● **EXERCISE**
Could you copy every record below exactly as it is written?

● **Collected data entries**
━━━━━━
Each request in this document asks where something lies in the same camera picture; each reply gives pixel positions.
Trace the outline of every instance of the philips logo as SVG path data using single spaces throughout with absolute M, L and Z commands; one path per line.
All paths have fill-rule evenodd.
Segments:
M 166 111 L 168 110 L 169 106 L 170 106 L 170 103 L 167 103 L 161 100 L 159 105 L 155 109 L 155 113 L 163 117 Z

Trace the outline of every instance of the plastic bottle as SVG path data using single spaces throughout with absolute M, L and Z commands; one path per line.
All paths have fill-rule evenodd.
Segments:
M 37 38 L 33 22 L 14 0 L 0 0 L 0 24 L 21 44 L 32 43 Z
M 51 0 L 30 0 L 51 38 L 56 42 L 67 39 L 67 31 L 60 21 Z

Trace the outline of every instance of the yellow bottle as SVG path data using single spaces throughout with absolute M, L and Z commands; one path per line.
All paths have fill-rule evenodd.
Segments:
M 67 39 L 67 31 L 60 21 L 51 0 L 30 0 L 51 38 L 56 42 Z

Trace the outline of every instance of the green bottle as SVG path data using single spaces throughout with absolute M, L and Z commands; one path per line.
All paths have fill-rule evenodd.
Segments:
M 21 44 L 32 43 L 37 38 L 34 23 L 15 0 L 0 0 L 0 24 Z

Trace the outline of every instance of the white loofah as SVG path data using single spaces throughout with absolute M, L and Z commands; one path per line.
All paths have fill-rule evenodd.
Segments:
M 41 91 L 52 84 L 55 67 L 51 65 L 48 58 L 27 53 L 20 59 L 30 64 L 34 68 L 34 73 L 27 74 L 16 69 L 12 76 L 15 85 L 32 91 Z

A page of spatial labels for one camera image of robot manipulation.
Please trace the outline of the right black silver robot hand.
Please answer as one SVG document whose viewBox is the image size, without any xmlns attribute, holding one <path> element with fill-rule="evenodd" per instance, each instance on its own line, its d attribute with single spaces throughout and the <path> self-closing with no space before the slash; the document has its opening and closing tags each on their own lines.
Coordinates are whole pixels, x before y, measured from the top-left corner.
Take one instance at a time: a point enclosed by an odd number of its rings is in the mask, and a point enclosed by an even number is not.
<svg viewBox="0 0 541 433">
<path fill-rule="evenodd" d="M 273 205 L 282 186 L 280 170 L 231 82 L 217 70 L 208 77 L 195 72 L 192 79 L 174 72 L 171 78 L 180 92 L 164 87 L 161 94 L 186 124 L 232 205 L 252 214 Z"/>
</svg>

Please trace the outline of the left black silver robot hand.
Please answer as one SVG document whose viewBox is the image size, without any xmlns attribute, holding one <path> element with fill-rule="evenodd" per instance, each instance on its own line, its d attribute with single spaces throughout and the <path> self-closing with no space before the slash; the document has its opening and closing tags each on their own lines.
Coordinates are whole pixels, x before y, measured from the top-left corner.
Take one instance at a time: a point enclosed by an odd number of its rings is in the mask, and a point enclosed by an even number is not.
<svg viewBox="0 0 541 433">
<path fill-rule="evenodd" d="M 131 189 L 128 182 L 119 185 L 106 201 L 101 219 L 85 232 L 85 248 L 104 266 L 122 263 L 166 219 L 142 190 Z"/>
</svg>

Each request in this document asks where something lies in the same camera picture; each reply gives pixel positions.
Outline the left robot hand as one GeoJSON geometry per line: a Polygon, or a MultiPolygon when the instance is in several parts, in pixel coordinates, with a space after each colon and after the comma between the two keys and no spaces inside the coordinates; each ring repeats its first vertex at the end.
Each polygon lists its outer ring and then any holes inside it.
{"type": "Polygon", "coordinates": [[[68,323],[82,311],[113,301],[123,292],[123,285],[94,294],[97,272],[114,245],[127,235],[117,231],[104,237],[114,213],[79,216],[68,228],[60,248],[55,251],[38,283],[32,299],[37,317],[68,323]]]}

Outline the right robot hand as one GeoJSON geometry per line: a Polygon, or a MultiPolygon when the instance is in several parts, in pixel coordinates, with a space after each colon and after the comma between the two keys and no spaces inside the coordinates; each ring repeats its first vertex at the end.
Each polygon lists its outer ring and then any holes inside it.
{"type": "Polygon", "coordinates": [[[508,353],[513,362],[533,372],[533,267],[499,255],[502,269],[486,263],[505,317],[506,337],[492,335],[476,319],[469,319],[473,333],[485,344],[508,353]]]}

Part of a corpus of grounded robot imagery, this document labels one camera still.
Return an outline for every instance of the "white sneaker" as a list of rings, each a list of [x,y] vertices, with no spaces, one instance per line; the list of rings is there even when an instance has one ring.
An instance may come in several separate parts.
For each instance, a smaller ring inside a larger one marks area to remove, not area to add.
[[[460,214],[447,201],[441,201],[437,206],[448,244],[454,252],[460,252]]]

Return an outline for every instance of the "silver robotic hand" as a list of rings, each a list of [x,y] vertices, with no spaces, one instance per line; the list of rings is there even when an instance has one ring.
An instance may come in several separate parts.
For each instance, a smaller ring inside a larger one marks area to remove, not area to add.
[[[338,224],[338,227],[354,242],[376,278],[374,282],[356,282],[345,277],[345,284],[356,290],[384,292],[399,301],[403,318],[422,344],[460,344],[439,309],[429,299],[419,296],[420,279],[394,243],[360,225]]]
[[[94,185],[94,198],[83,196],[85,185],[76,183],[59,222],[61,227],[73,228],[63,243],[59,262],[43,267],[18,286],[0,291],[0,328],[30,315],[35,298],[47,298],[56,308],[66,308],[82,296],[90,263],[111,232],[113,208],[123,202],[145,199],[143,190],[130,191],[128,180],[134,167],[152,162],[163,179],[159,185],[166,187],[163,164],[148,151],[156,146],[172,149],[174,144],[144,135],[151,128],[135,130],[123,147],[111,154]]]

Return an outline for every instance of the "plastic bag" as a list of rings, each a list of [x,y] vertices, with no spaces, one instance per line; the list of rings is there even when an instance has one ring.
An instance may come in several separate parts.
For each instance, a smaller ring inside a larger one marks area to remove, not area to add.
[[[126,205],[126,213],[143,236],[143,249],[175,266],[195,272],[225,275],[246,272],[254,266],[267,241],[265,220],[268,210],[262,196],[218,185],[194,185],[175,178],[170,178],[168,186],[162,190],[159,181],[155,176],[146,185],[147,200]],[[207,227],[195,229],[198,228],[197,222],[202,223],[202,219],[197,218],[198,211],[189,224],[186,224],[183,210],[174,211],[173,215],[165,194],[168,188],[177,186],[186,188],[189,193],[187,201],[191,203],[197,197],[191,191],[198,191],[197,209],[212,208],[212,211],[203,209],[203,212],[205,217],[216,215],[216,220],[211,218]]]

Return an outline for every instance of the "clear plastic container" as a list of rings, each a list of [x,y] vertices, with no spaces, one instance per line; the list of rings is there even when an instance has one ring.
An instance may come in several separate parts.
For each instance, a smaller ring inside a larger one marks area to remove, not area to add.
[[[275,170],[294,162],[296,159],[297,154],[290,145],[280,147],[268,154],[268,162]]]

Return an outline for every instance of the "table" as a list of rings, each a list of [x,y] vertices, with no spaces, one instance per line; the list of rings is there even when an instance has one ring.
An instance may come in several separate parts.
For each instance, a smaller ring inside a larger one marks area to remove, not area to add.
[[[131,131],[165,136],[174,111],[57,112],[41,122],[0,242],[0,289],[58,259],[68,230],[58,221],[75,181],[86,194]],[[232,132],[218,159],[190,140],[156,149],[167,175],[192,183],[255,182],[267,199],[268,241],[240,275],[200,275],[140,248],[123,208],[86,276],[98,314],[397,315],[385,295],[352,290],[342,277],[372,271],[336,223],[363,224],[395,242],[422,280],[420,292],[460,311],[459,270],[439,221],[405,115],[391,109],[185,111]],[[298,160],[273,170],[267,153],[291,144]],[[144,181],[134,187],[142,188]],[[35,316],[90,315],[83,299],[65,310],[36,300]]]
━━━━━━
● **EXERCISE RESPONSE**
Each request in this document asks where something lies in the same camera picture; each reply gives pixel positions.
Trace the outline of every instance of the philips logo as SVG path data using single spaces throughout with absolute M, L and Z commands; one path per line.
All paths have fill-rule evenodd.
Segments:
M 166 111 L 168 110 L 169 106 L 170 106 L 170 103 L 167 103 L 161 100 L 159 105 L 155 109 L 155 113 L 163 117 Z

Trace the outline of every instance of the plastic bottle as SVG path data using single spaces throughout with absolute M, L and Z commands; one path per line.
All paths have fill-rule evenodd.
Segments:
M 37 38 L 33 22 L 14 0 L 0 0 L 0 24 L 21 44 L 32 43 Z
M 51 0 L 30 0 L 51 38 L 56 42 L 67 39 L 67 31 L 60 21 Z

Trace the outline of every instance of the yellow bottle as SVG path data using single spaces throughout with absolute M, L and Z commands; one path per line.
All paths have fill-rule evenodd.
Segments:
M 67 39 L 67 31 L 60 21 L 51 0 L 30 0 L 51 38 L 56 42 Z

Trace the outline of every instance of the green bottle as SVG path data using single spaces throughout with absolute M, L and Z commands; one path per line.
All paths have fill-rule evenodd.
Segments:
M 21 44 L 32 43 L 37 38 L 34 23 L 15 0 L 0 0 L 0 24 Z

Trace the outline of every instance of the white loofah as SVG path data using single spaces throughout with absolute M, L and Z commands; one path per line.
All paths have fill-rule evenodd.
Segments:
M 41 91 L 52 84 L 55 67 L 51 65 L 48 58 L 27 53 L 20 59 L 30 64 L 34 68 L 34 73 L 27 74 L 16 69 L 12 76 L 15 85 L 32 91 Z

A page of spatial labels for one camera image of robot manipulation.
Please trace the outline of the right black silver robot hand.
Please answer as one SVG document whose viewBox is the image size, without any xmlns attribute, holding one <path> element with fill-rule="evenodd" per instance, each instance on its own line, its d attribute with single spaces throughout and the <path> self-closing with no space before the slash; the document has its opening and closing tags each on their own lines.
Coordinates are whole pixels, x before y, measured from the top-left corner.
Take one instance at a time: a point enclosed by an odd number of its rings is in the mask, and a point enclosed by an even number is not.
<svg viewBox="0 0 541 433">
<path fill-rule="evenodd" d="M 273 205 L 282 186 L 280 170 L 231 82 L 217 70 L 208 77 L 195 72 L 192 79 L 174 72 L 171 78 L 180 92 L 164 87 L 161 94 L 186 124 L 232 205 L 252 214 Z"/>
</svg>

Please trace the outline of the left black silver robot hand.
Please answer as one SVG document whose viewBox is the image size, without any xmlns attribute, holding one <path> element with fill-rule="evenodd" per instance, each instance on its own line, its d attribute with single spaces throughout and the <path> self-closing with no space before the slash; the document has its opening and closing tags each on their own lines.
Coordinates are whole pixels, x before y, measured from the top-left corner.
Take one instance at a time: a point enclosed by an odd number of its rings is in the mask, and a point enclosed by an even number is not.
<svg viewBox="0 0 541 433">
<path fill-rule="evenodd" d="M 131 189 L 128 182 L 119 185 L 106 201 L 101 219 L 85 232 L 85 248 L 104 266 L 122 263 L 166 219 L 142 190 Z"/>
</svg>

Each request in this document asks where something lies in the same camera picture; each reply gives pixel positions.
Outline the left robot hand as one GeoJSON geometry per line: a Polygon, or a MultiPolygon when the instance is in several parts, in pixel coordinates, with a space after each colon and after the comma between the two keys and no spaces inside the coordinates; each ring repeats its first vertex at the end.
Each polygon lists its outer ring and then any holes inside it.
{"type": "Polygon", "coordinates": [[[68,323],[82,311],[113,301],[123,292],[123,285],[94,294],[97,272],[114,245],[127,235],[117,231],[104,237],[114,213],[79,216],[68,228],[60,248],[55,251],[38,283],[32,299],[37,317],[68,323]]]}

Outline the right robot hand as one GeoJSON geometry per line: a Polygon, or a MultiPolygon when the instance is in several parts, in pixel coordinates, with a space after each colon and after the comma between the two keys and no spaces inside the coordinates; each ring repeats its first vertex at the end.
Each polygon lists its outer ring and then any holes inside it.
{"type": "Polygon", "coordinates": [[[508,353],[513,362],[533,372],[533,267],[499,255],[502,269],[486,263],[505,317],[506,337],[492,335],[476,319],[469,319],[473,333],[485,344],[508,353]]]}

Part of a corpus of grounded robot imagery, this document labels one camera still.
Return an outline for every instance of the "white sneaker" as a list of rings, each a list of [x,y] vertices, with no spaces, one instance per line; the list of rings is there even when an instance has one ring.
An instance may come in several separate parts.
For each instance, a smaller ring inside a larger one marks area to remove, not area to add.
[[[460,214],[447,201],[441,201],[437,206],[448,244],[454,252],[460,252]]]

Return an outline for every instance of the "silver robotic hand" as a list of rings, each a list of [x,y] vertices, with no spaces, one instance per line; the list of rings is there even when an instance has one ring.
An instance may come in several separate parts.
For each instance, a smaller ring inside a larger one marks area to remove, not area to add.
[[[338,224],[338,227],[354,242],[376,278],[374,282],[356,282],[345,277],[345,284],[356,290],[384,292],[399,301],[403,318],[422,344],[460,344],[439,309],[429,299],[419,296],[420,279],[394,243],[360,225]]]
[[[94,185],[94,198],[83,196],[85,185],[76,183],[59,222],[61,227],[73,228],[63,243],[59,262],[43,267],[18,286],[0,291],[0,328],[30,315],[35,298],[47,298],[56,308],[66,308],[82,296],[90,263],[111,232],[113,208],[123,202],[145,199],[143,190],[130,191],[128,180],[134,167],[152,162],[163,179],[159,185],[166,187],[163,164],[148,151],[156,146],[172,149],[174,144],[144,135],[151,128],[135,130],[123,147],[111,154]]]

Return an outline for every instance of the "plastic bag" as a list of rings, each a list of [x,y] vertices, with no spaces, one instance per line; the list of rings is there even when an instance has one ring.
An instance may come in several separate parts.
For each instance, a smaller ring inside a larger one marks area to remove, not area to add.
[[[126,205],[126,213],[143,236],[143,249],[175,266],[195,272],[225,275],[246,272],[254,266],[267,241],[265,220],[268,210],[262,196],[218,185],[194,185],[175,178],[170,178],[168,186],[162,190],[159,181],[155,176],[146,185],[147,200]],[[207,227],[195,229],[198,228],[197,222],[202,223],[202,219],[197,218],[198,211],[189,224],[186,224],[183,210],[174,211],[173,215],[165,194],[168,188],[177,186],[186,188],[189,193],[187,201],[191,203],[197,197],[191,191],[198,191],[197,209],[212,208],[212,211],[203,209],[203,212],[205,217],[216,215],[216,220],[211,218]]]

Return an outline for every instance of the "clear plastic container" as a list of rings, each a list of [x,y] vertices, with no spaces, one instance per line; the list of rings is there even when an instance has one ring.
An instance may come in several separate parts.
For each instance, a smaller ring inside a larger one marks area to remove, not area to add.
[[[275,170],[294,162],[296,159],[297,154],[290,145],[280,147],[268,154],[268,162]]]

Return an outline for every instance of the "table" as a list of rings, each a list of [x,y] vertices, with no spaces, one instance per line; the list of rings is there even when an instance has one ring.
An instance may come in several separate parts.
For each instance, a smaller ring inside a larger one marks area to remove, not area to add.
[[[131,131],[165,136],[174,111],[57,112],[41,122],[0,242],[0,289],[58,259],[68,230],[58,221],[75,181],[86,194]],[[232,132],[218,159],[190,140],[156,149],[167,175],[192,183],[255,182],[267,199],[268,241],[240,275],[200,275],[140,248],[123,208],[86,276],[98,314],[397,315],[385,295],[352,290],[342,277],[372,271],[336,223],[363,224],[395,242],[422,280],[420,292],[460,311],[459,270],[439,221],[405,115],[391,109],[185,111]],[[298,160],[273,170],[267,153],[291,144]],[[144,181],[134,187],[142,188]],[[35,316],[90,315],[83,299],[65,310],[36,300]]]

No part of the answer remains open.